While it is a true statement that, "You can do anything in the kernel that you 
can do in user space.”, it is not a helpful statement.  Yes, the kernel is just 
a program.
In a similar way, “You can just pop it into any kernel and it works.” is also 
not helpful.  It works, but it doesn’t work well, because of other 
infrastructure issues.
Both of your statements reduce to the age-old, “proof is left as an exercise 
for the student”.

There is a lot of kernel infrastructure that is just plain crusty(*) and which 
directly impedes performance in this area.

But there is plenty of cruft, Barney.  Here are two threads which are three 
years old, with the issues it points out still unresolved, and multiple places 
where 100ns or more is lost:
https://lists.freebsd.org/pipermail/freebsd-current/2012-April/033287.html
https://lists.freebsd.org/pipermail/freebsd-current/2012-April/033351.html

100ns is death at 10Gbps with min-sized packets.

quoting: http://luca.ntop.org/10g.pdf
---
Taking as a reference a 10 Gbit/s link, the raw throughput is well below the 
memory bandwidth of modern systems (between 6 and 8 GBytes/s for CPU to memory, 
up to 5 GBytes/s on PCI-Express x16). How- ever a 10Gbit/s link can generate up 
to 14.88 million Packets Per Second (pps), which means that the system must be 
able to process one packet every 67.2 ns. This translates to about 200 clock 
cycles even for the faster CPUs, and might be a challenge considering the per- 
packet overheads normally involved by general-purpose operating systems. The 
use of large frames reduces the pps rate by a factor of 20..50, which is great 
on end hosts only concerned in bulk data transfer.  Monitoring systems and 
traffic generators, however, must be able to deal with worst case conditions.”

Forwarding and filtering must also be able to deal with worst case, and nobody 
does well with kernel-based networking here.  
https://github.com/gvnn3/netperf/blob/master/Documentation/Papers/ABSDCon2015Paper.pdf

10Gbps NICs are $200-$300 today, and they’ll be included on the motherboard 
during the next hardware refresh.  Broadwell-DE (Xeon-D) has 10G in the SoC, 
and others are coming.
10Gbps switches can be had at around $100/port.  This is exactly the point at 
which the adoption curve for 1Gbps Ethernet ramped over a decade ago.

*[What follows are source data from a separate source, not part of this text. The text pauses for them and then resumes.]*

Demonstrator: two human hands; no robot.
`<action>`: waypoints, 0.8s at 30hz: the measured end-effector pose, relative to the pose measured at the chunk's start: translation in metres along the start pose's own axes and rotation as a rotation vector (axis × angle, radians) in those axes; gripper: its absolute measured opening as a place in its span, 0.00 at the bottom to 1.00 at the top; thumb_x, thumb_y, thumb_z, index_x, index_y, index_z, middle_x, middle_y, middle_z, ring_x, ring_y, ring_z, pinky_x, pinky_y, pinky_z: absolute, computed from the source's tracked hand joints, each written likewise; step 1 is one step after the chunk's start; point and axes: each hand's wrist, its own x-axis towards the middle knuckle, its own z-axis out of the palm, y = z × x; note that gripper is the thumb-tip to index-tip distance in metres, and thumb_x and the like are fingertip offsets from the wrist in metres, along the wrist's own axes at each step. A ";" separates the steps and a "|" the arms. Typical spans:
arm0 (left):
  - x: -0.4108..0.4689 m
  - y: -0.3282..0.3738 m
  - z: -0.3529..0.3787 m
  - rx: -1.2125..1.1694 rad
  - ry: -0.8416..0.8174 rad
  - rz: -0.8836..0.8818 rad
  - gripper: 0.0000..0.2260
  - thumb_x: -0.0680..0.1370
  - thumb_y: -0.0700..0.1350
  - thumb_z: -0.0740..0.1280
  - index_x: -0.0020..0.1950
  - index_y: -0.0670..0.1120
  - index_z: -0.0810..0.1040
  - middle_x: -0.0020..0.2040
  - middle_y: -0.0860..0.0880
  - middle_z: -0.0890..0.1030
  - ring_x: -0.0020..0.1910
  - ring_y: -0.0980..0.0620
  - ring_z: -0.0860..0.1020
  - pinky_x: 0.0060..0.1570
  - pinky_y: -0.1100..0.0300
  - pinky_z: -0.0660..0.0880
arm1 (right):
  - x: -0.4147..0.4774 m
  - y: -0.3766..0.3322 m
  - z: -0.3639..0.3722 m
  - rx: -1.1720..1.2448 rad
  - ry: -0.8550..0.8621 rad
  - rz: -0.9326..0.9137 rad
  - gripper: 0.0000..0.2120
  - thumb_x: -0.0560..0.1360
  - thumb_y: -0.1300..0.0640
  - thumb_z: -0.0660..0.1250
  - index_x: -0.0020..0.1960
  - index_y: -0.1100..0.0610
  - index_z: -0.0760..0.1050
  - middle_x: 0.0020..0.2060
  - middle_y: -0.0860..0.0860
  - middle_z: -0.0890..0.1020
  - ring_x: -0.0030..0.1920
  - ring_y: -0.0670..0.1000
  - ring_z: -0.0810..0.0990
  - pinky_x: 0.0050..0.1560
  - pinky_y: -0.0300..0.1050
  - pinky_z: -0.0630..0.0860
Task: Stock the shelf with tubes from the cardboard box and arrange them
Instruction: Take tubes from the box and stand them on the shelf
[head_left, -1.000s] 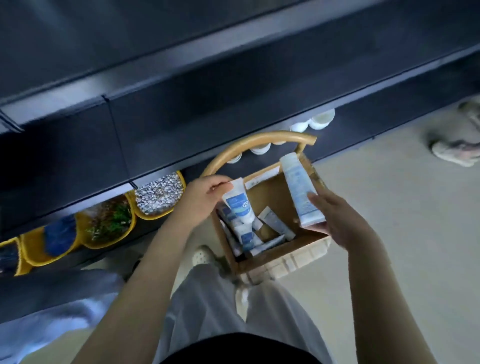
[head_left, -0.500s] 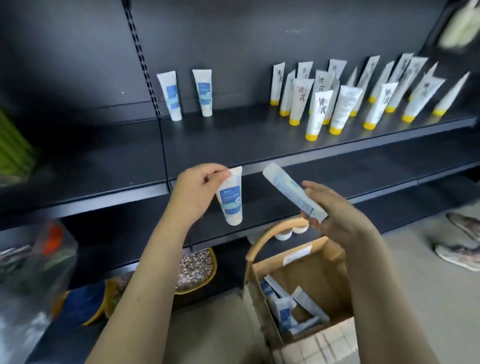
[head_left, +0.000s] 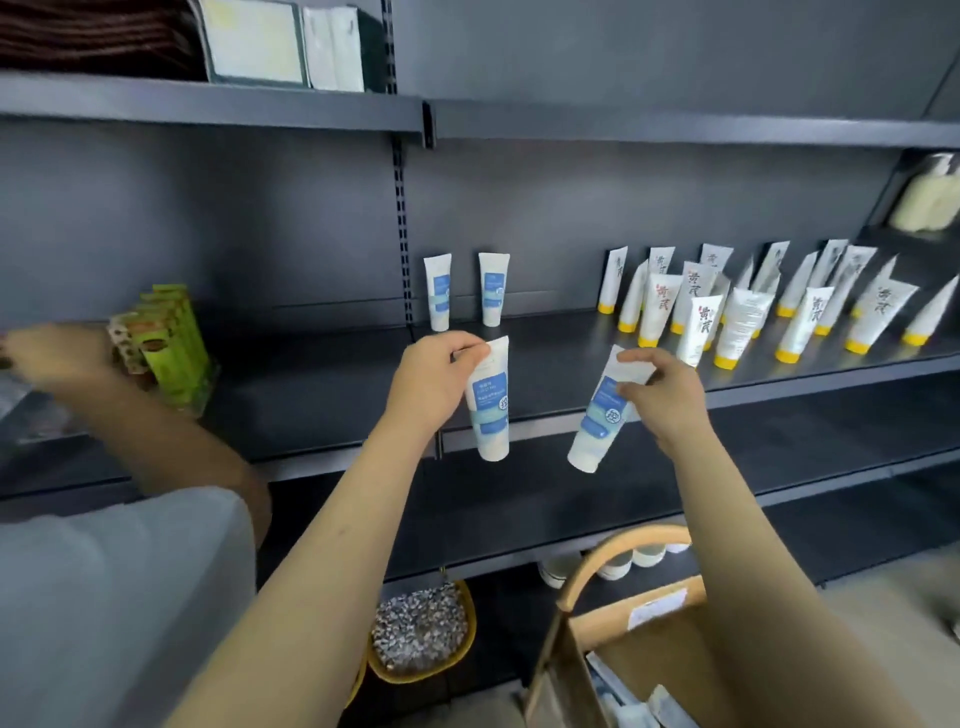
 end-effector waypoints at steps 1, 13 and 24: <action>0.005 0.000 0.002 0.012 0.017 0.001 0.06 0.77 0.48 0.66 0.43 0.54 0.81 0.39 0.56 0.81 0.43 0.50 0.80 0.49 0.46 0.79 | 0.006 -0.003 0.001 -0.020 0.010 -0.040 0.14 0.72 0.67 0.68 0.54 0.52 0.76 0.52 0.52 0.78 0.51 0.53 0.79 0.38 0.41 0.75; 0.098 -0.013 0.044 0.187 0.152 0.030 0.08 0.79 0.48 0.64 0.51 0.47 0.81 0.47 0.51 0.82 0.46 0.50 0.79 0.47 0.54 0.77 | 0.129 0.012 0.039 -0.008 0.035 -0.168 0.16 0.71 0.65 0.70 0.57 0.54 0.77 0.50 0.52 0.84 0.49 0.48 0.81 0.55 0.45 0.78; 0.170 -0.063 0.088 0.272 0.127 0.015 0.08 0.78 0.46 0.66 0.53 0.47 0.82 0.48 0.52 0.83 0.45 0.53 0.79 0.47 0.59 0.75 | 0.208 0.081 0.089 0.060 -0.050 -0.127 0.17 0.74 0.62 0.69 0.61 0.58 0.72 0.49 0.49 0.82 0.44 0.42 0.80 0.44 0.25 0.72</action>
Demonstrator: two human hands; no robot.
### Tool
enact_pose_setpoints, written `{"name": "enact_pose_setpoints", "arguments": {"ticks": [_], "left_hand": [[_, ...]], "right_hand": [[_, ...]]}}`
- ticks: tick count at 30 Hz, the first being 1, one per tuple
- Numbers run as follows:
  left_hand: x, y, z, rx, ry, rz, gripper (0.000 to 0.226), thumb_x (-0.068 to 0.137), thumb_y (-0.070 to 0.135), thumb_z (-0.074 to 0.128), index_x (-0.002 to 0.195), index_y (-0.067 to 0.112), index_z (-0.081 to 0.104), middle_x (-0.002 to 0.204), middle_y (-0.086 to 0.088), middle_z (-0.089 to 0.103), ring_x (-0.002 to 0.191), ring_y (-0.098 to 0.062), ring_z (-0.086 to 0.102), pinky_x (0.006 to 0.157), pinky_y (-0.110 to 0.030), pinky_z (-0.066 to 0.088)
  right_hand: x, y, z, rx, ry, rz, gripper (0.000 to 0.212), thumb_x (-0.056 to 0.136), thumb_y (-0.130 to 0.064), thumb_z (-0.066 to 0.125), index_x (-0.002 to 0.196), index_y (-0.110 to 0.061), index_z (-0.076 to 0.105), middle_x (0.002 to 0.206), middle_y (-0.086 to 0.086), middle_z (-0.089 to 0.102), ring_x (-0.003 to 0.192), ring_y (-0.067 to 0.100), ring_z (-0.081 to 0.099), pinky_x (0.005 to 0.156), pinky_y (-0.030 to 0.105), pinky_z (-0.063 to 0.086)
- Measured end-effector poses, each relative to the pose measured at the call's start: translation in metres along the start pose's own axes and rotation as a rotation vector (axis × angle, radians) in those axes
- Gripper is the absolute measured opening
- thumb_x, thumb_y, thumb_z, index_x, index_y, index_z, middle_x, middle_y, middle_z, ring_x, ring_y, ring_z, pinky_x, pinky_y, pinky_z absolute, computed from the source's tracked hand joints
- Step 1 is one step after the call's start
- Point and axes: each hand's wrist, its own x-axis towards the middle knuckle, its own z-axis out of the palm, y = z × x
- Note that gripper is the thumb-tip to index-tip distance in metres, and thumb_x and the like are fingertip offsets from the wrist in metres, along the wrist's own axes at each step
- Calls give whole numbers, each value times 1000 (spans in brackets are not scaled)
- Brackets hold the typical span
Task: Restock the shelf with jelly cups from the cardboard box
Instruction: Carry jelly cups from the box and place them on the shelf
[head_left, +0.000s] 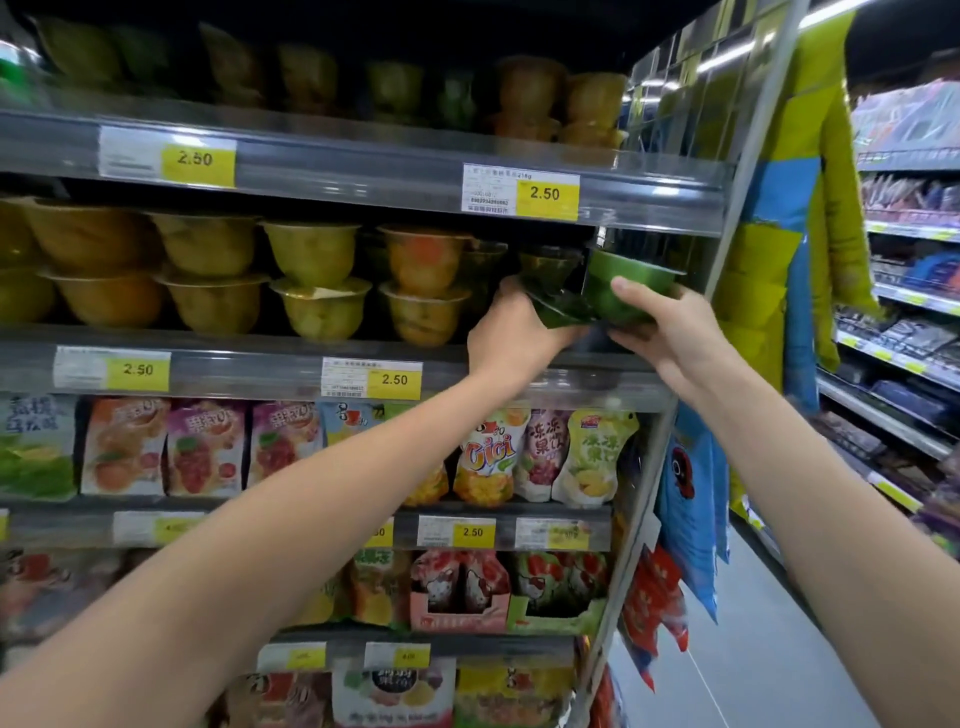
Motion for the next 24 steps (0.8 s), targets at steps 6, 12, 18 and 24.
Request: {"name": "enact_pose_setpoints", "arguments": {"ticks": [6, 12, 18, 24], "left_hand": [[1, -8, -2, 54, -17, -16, 65, 79, 51, 68, 129, 16, 43, 128, -2, 55, 113, -24, 57, 80, -33, 45], [-8, -19, -13, 186, -4, 7, 53, 90, 43, 59, 131, 15, 42, 123, -3, 60, 112, -26, 56, 78, -34, 44], [-16, -28, -23, 259, 14, 5, 38, 91, 36, 57, 121, 14, 49, 112, -4, 65, 104, -28, 60, 77, -37, 51], [-24, -29, -31, 274, 11, 27, 33, 94, 30, 53, 122, 12, 50, 121, -5, 62, 112, -25, 57, 83, -39, 47]], "right_hand": [[20, 15, 19, 107, -65, 65, 27, 84, -10, 69, 110, -13, 62, 113, 10, 68, 110, 28, 63, 87, 42, 54], [22, 17, 39, 154, -98, 55, 34, 82, -10, 71, 114, -12, 62, 107, 5, 70, 105, 23, 65, 87, 38, 54], [19, 18, 56, 125, -133, 33, 46, 81, -11, 73, 124, -10, 58, 113, 6, 69, 106, 21, 65, 91, 37, 52], [16, 18, 66, 88, -162, 8, 47, 82, -7, 72, 126, -6, 55, 112, 6, 68, 101, 19, 66, 85, 33, 55]]}}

(*) A few more simple examples of cruft:

Why, in 2015 does the kernel have a ‘fast forwarding’ option, and worse, one 
that isn’t enabled by default?  Shouldn’t “fast forwarding" be the default?

Why, in 2015, does FreeBSD not ship with IPSEC enabled in GENERIC?  (Reason: 
each and every time this has come up in recent memory, someone has pointed out 
that it impacts performance.  
https://bugs.freebsd.org/bugzilla/show_bug.cgi?id=128030)

Why, in 2015, does anyone think it’s acceptable for “fast forwarding” to break 
IPSEC?

Why, in 2015, does anyone think it’s acceptable that the setkey(8) man page 
documents, of all things, DES-CBC and HMAC-MD5 for a SA?  That’s some kind of 
sick joke, right?
This completely flies in the face of RFC 4835.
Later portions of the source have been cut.